## Directions:
Please return every line from the entries that has the string "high" in it.

## Source material:
# # # #
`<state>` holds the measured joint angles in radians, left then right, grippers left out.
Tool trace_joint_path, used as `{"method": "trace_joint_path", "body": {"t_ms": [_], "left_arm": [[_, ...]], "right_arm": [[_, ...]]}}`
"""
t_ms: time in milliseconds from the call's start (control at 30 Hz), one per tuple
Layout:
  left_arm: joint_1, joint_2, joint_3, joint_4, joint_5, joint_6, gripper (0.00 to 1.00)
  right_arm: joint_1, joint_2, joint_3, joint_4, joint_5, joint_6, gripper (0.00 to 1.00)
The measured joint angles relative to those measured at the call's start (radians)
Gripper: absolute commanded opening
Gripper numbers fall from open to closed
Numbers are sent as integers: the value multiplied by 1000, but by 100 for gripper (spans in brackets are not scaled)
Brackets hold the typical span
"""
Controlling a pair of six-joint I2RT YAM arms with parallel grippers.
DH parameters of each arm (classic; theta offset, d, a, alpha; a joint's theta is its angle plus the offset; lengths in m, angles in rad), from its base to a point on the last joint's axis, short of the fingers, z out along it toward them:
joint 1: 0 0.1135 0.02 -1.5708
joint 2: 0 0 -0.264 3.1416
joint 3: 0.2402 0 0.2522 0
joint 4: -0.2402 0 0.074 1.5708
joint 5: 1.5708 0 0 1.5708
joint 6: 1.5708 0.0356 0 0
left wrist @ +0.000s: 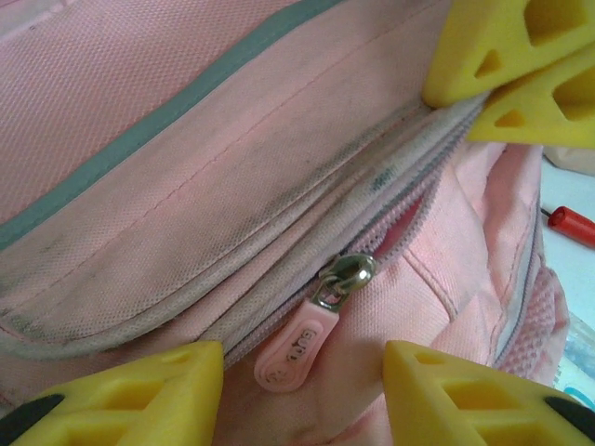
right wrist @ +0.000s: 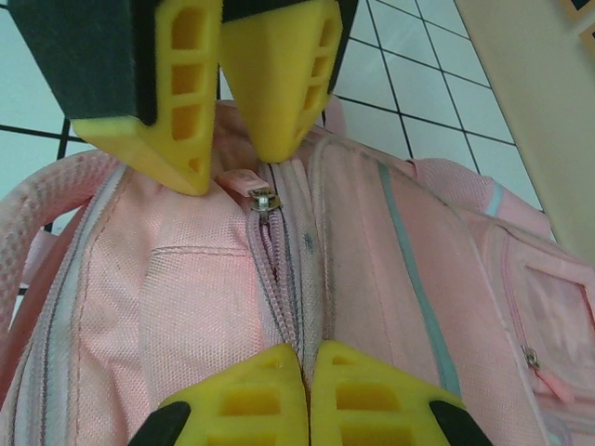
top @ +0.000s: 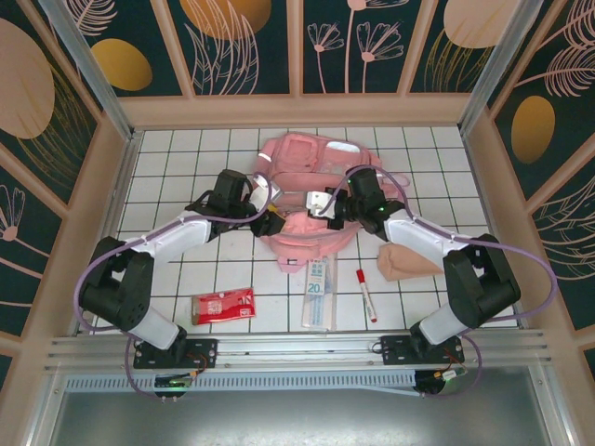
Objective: Pack the student bag
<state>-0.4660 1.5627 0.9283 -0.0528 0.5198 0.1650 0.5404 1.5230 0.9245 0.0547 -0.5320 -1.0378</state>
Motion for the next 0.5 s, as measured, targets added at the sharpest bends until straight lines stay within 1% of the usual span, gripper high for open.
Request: {"method": "trace_joint_path", "body": {"t_ms": [33, 167, 200, 233, 267, 500], "left_arm": [[2, 2, -1, 4, 2, 0, 44], [10, 9, -18, 25, 3, 32, 20], [10, 10, -25, 32, -1, 45, 16], [10, 10, -31, 37, -5, 53, 10], [9, 10, -37, 43, -9, 66, 1], [3, 2, -52, 53, -58, 151, 0]], "right_arm": [[6, 0, 0, 0, 6, 0, 0], [36, 4, 0, 0, 36, -1, 0], [47, 8, 0, 0, 44, -3, 0], [55, 11, 0, 0, 47, -4, 0], [63, 14, 0, 0, 54, -5, 0], [79, 16, -6, 0, 79, -31, 0]]}}
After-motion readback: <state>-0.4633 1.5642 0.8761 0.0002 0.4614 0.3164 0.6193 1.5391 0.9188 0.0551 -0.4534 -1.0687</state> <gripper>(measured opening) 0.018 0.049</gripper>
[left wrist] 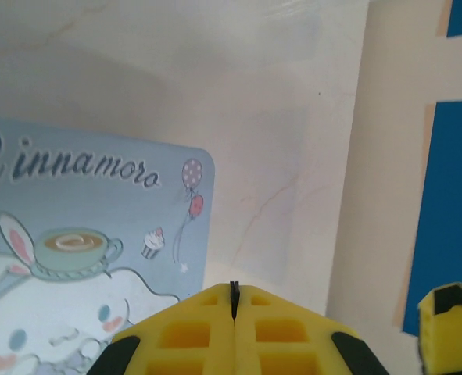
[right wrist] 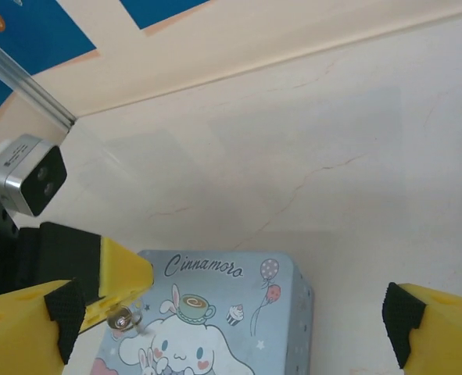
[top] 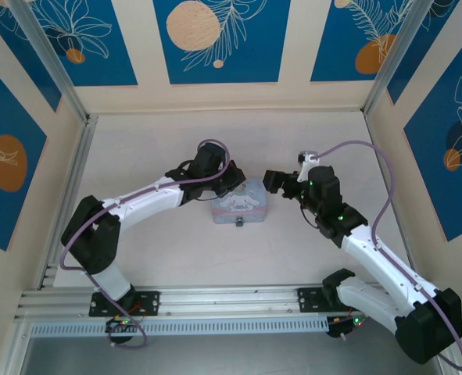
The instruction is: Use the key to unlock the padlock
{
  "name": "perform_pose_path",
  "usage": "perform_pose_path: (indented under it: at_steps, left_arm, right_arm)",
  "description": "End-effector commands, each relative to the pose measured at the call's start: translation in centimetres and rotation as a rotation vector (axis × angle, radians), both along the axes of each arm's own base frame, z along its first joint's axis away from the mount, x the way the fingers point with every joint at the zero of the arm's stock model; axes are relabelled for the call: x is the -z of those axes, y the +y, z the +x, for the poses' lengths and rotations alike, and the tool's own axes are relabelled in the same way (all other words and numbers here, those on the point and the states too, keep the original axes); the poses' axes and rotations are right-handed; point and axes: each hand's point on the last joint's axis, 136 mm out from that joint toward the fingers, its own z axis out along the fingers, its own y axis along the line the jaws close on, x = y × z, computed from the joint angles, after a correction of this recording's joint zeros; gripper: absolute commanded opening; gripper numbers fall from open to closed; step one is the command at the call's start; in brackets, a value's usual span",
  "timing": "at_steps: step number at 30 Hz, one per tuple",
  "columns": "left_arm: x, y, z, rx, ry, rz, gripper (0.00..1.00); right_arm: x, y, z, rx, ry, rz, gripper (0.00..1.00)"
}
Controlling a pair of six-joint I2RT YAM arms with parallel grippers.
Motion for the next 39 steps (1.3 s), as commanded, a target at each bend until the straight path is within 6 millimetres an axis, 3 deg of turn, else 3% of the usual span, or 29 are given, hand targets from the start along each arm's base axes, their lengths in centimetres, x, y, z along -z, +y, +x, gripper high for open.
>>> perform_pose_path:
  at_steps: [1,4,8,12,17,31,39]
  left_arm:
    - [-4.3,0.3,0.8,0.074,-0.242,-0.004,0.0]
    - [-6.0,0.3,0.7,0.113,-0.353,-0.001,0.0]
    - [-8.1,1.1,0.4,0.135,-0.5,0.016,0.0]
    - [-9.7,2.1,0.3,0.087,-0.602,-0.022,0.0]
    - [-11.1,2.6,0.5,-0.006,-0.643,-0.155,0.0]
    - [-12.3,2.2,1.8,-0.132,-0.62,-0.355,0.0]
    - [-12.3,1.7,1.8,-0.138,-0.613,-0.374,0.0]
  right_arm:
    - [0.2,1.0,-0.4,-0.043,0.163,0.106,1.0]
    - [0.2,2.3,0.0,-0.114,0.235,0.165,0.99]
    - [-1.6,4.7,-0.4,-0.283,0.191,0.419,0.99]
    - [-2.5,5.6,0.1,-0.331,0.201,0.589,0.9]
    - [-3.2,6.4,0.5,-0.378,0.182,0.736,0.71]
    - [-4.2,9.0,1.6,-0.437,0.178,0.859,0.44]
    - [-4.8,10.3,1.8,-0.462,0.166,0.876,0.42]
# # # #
## Written answer:
Motion for the next 0.5 s, as measured, targets added at the sharpest bends until straight lines stay within 1% of the usual span, gripper high for open.
Motion for the next 39 steps (1.3 s), as commanded, a target at each bend until the straight path is within 6 millimetres an axis, 3 deg of turn, else 3% of the usual span, or 29 are given, hand targets from the start along each arm's base axes, their lengths in centimetres, x, y, z along -z, +y, +x, gripper high for open.

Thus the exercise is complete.